*Aim of the task*
Within the material below, transcribe exactly the lines from the one holding "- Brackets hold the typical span" through the one holding "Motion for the", keeping both ends and skipping the rest.

============================================================

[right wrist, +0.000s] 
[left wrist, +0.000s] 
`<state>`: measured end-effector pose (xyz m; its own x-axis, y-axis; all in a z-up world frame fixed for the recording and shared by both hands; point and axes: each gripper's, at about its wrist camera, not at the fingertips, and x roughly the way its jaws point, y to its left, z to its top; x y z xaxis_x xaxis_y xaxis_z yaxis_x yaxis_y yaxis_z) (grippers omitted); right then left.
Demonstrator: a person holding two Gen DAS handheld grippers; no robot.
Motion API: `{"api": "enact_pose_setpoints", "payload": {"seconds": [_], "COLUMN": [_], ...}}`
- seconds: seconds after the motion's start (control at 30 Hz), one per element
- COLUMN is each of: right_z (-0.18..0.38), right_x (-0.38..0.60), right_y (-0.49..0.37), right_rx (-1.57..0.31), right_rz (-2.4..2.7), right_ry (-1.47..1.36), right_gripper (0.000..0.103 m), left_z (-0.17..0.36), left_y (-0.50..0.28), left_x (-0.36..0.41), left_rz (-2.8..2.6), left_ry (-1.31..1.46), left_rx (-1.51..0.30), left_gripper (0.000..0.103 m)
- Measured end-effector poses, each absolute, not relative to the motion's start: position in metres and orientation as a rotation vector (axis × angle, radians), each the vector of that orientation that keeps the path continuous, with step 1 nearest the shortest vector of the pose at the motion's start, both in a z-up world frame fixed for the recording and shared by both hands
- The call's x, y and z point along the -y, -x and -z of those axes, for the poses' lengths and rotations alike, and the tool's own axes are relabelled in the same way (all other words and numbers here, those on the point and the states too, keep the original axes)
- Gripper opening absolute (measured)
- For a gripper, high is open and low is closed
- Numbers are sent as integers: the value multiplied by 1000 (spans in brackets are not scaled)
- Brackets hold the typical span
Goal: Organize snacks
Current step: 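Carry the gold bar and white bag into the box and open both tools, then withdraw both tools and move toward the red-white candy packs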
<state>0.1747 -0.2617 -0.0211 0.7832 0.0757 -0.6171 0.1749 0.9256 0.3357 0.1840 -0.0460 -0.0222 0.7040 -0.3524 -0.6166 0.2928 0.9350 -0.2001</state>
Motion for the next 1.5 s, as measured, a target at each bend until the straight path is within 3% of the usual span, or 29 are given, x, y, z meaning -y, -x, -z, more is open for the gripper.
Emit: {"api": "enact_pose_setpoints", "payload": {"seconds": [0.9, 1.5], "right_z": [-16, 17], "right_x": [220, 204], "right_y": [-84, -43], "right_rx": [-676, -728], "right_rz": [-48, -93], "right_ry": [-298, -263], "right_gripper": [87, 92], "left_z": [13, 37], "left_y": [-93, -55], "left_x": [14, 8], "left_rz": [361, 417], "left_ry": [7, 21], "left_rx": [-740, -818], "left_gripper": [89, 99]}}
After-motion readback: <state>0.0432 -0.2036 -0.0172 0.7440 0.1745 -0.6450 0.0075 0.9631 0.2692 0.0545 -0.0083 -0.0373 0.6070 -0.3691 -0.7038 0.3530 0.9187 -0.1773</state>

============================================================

*Answer box*
- Brackets hold the typical span
Goal: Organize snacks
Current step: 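Carry the gold bar and white bag into the box and open both tools, then withdraw both tools and move toward the red-white candy packs
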<state>0.1747 -0.2617 -0.0211 0.7832 0.0757 -0.6171 0.1749 0.9256 0.3357 0.1840 -0.0460 -0.0222 0.7040 -0.3524 -0.6166 0.2928 0.9350 -0.2001</state>
Motion for the next 1.5 s, as measured, a target at each bend until the straight path is within 3% of the usual span, or 29 are given, x, y, z meaning -y, -x, -z, more is open for the gripper.

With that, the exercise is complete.